Suzuki E, Shintani F, Nakaki T, Nagata K, Yamazoe Y, Fujita N, Asai M, Kanba S
Department of Neuropsychiatry, Keio University School of Medicine, Tokyo, Japan.
J Psychiatry Neurosci. 1997 Mar;22(2):105-10.

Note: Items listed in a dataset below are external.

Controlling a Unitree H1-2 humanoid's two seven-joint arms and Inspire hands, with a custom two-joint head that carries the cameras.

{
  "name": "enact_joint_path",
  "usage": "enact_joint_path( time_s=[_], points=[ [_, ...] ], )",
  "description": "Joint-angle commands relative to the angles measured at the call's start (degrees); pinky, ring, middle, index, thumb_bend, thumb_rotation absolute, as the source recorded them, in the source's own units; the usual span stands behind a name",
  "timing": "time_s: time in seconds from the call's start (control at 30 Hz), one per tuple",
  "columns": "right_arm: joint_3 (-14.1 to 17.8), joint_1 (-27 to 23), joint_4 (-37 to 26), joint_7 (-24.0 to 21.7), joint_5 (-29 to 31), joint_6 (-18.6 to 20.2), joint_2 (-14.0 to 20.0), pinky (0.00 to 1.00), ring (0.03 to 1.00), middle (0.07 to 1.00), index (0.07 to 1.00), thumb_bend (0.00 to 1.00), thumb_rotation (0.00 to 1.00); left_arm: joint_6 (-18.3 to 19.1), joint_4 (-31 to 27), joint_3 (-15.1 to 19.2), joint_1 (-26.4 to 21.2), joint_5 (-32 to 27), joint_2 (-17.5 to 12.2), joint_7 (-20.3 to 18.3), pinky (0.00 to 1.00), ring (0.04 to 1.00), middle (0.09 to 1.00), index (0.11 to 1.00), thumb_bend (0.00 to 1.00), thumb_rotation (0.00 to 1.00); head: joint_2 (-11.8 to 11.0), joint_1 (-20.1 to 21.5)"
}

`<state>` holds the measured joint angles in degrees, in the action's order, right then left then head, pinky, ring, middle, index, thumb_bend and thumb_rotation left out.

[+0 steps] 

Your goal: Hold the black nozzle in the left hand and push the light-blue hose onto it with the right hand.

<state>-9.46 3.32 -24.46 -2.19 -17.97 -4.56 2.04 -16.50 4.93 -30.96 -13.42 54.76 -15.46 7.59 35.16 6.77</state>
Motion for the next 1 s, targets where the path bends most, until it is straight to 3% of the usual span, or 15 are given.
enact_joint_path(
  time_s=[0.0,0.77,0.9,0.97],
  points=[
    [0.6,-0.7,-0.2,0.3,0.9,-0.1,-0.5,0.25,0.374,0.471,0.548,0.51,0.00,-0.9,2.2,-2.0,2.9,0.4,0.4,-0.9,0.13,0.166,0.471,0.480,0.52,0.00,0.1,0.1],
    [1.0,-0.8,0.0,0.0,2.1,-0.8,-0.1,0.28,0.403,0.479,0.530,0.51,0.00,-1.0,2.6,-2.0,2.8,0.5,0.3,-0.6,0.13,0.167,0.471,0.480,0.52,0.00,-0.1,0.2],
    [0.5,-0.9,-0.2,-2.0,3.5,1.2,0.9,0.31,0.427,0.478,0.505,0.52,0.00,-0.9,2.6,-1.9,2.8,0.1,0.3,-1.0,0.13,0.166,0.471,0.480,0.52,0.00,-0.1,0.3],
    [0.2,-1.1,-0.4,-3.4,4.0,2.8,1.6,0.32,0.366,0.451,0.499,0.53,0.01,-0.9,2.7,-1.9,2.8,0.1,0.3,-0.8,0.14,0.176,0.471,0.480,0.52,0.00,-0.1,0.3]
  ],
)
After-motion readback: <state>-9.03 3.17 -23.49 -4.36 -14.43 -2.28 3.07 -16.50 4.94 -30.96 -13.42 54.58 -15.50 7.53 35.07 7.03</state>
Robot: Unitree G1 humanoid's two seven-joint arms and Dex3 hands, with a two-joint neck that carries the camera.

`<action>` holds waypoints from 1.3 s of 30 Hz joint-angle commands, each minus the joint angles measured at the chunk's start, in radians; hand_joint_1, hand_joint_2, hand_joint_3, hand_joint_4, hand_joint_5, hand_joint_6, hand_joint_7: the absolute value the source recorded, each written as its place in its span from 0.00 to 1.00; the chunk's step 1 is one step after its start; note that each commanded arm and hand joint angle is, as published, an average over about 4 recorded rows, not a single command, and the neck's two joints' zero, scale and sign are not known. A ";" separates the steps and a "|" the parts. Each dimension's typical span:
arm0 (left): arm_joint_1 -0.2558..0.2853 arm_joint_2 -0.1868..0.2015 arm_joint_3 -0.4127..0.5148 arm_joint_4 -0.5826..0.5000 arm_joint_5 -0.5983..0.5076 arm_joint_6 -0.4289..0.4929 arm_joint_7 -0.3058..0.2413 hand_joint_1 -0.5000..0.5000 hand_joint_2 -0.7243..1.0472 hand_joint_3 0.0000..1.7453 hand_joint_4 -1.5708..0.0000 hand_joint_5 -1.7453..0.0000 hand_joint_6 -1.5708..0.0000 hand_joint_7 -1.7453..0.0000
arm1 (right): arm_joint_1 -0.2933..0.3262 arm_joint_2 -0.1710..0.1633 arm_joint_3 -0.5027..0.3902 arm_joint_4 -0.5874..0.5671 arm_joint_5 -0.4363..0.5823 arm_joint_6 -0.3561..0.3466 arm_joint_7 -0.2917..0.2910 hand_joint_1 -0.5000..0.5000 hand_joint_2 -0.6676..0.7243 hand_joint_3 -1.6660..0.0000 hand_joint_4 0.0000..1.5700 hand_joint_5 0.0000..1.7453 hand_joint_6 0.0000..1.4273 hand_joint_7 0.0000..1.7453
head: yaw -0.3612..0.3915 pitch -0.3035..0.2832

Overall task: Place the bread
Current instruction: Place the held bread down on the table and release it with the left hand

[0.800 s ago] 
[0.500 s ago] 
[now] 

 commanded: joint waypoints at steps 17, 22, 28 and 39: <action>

Systemic administration of lipopolysaccharide (LPS), which causes endotoxemia and systemic inflammation, has been reported to induce expression of the gene for type II inducible nitric oxide synthase (iNOS) in peripheral organs. This study was carried out to examine whether intraperitoneally injected LPS elicits the expression of iNOS messenger ribonucleic acid (mRNA) in the rat brain. We also investigated whether intraperitoneal treatment with dexamethasone (DEX) prevents this induction. To determine levels of iNOS mRNA, a quantitative reverse transcription-polymerase chain reaction (RT-PCR) method was employed. Treatment with LPS induced the expression of iNOS mRNA in various brain regions, accounting for approximately 1 x 10(5) to 4 x 10(5) molecules per micrograms of poly A+ RNA, and these inductions were markedly suppressed by DEX. The results suggest that, during systemic inflammation, iNOS mRNA induction occurs in brain through a DEX-sensitive mechanism.
据报道,全身给予脂多糖(LPS)可导致内毒素血症和全身炎症,进而诱导外周器官中II型诱导型一氧化氮合酶(iNOS)基因的表达。本研究旨在检测腹腔注射LPS是否会引发大鼠脑中iNOS信使核糖核酸(mRNA)的表达。我们还研究了地塞米松(DEX)腹腔注射治疗是否能阻止这种诱导。为了测定iNOS mRNA的水平,采用了定量逆转录-聚合酶链反应(RT-PCR)方法。LPS处理诱导了各个脑区iNOS mRNA的表达,每微克聚腺苷酸加(poly A+)RNA中约有1×10⁵至4×10⁵个分子,而DEX可显著抑制这些诱导。结果表明,在全身炎症期间,iNOS mRNA的诱导通过DEX敏感机制在脑中发生。